Earlier this year, she was posted to C Company, 51 Battalion, Far North Queensland Regiment at Sarpeye Barracks on Thursday Island.
Corporal Takai identifies as both an Aboriginal and Torres Strait Islander woman and is one of just seven full-time staff on the Island, among the 100 personnel within the sub-unit.
More than 90 per cent of the team are from the region.
“For some people, posting to the Torres Strait is considered a remote location but I was born on Thursday Island and felt so fortunate to come home and be a part of protecting the Torres Strait, in addition to spending time with my family,” Corporal Takai said.
Corporal Takai joined the Army at 18 after realising she needed a career change.
“At one point in high school I was working three jobs while studying,” she said.
“I switched to full-time in food retail when I finished, and at 18 when they offered me a management role, it gave me a choice to continue down that path or try something different and join the Australian Defence Force.”
As part of her role, Corporal Takai manages cutting-edge technology, such as satellite terminals and advanced security equipment, to provide military communications across different networks around the world.

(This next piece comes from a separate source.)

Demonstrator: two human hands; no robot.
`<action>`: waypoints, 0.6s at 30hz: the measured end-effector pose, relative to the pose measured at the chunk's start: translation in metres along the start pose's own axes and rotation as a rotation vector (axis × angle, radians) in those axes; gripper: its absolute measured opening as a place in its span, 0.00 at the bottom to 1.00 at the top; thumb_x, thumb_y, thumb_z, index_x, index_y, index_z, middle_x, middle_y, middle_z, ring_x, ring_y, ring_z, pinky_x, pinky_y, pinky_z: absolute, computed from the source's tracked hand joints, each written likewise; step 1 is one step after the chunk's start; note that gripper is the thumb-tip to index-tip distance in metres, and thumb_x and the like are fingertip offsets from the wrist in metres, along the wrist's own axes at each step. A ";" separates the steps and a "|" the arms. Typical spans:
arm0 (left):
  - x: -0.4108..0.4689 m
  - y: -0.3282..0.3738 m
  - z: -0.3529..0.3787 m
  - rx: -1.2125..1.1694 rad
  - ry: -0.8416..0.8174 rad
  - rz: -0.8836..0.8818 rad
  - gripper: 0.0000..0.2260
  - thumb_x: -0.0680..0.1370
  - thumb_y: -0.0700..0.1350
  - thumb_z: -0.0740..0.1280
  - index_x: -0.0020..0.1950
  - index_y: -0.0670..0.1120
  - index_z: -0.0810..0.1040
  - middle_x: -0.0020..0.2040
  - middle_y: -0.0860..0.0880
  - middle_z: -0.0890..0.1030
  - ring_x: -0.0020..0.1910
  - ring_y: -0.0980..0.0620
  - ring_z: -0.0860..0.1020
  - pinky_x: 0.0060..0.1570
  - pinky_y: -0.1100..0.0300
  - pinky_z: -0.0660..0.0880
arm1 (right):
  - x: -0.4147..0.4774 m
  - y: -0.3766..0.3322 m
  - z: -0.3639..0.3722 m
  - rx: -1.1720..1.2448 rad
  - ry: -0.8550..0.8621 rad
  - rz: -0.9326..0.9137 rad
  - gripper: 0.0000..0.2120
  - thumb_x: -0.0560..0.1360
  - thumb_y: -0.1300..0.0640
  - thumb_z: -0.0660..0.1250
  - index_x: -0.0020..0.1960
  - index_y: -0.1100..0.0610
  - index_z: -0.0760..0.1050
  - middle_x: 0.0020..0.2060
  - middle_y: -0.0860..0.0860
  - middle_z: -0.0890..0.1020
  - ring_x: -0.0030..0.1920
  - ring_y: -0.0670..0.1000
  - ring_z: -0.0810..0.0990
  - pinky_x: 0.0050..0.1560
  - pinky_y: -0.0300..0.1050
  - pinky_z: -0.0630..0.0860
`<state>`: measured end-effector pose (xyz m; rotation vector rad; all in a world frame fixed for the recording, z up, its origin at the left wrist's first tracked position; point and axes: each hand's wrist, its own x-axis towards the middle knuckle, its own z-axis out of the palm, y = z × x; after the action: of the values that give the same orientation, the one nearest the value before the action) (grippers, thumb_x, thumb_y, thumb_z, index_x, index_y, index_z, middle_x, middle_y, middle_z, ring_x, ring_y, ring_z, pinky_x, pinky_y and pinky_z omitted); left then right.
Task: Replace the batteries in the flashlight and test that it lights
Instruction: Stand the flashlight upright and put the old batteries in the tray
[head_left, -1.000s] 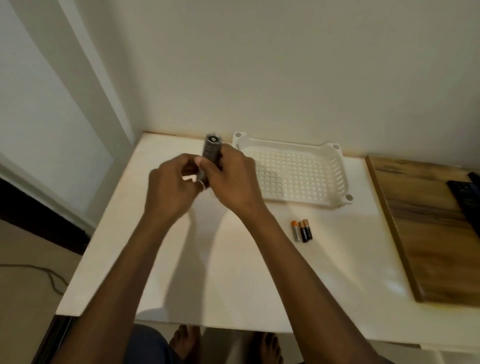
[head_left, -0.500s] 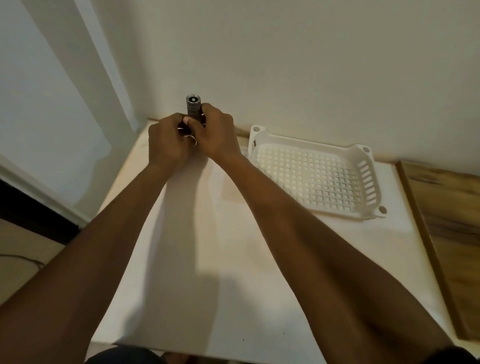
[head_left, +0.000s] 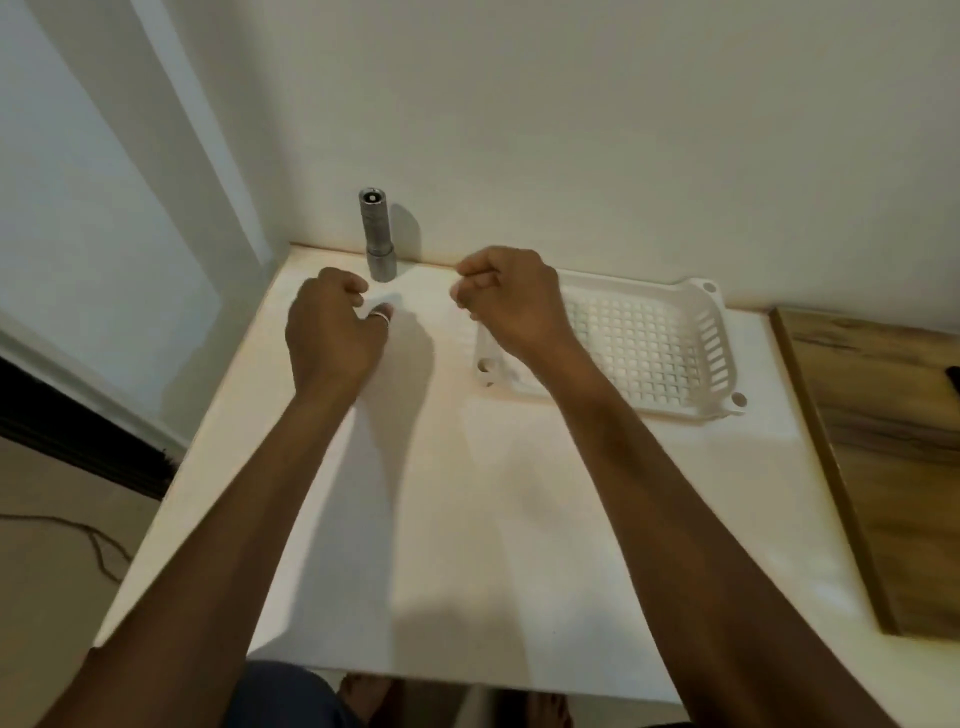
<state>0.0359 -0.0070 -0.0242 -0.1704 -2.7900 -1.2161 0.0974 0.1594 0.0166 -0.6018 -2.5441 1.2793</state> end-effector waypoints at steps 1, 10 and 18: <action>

She said no day in signals was ever the same and her career included an attachment to an amphibious infantry battalion as part of the whole-of-Defence amphibious training across land and sea.
This contributed to her desire to work in more complex roles within the battlespace communication specialist field, where she is trained in tactical, voice and data communications, advanced field antenna construction, network security and specialised software applications.
In addition to the duties expected of her rank and trade, she is required to operate dislocated from the nearest signal support in the complex and culturally diverse area of the Torres Strait.
She also assists in remote Indigenous community engagement and recruiting operations and believes her previous success in retail has helped her readily build rapport.
Corporal Takai also assists with the mentoring of other Army members by providing training and instruction, ranging from basic soldier skills, individual weapons handling, operating and maintaining communication equipment as part of the Regional Force Surveillance Unit.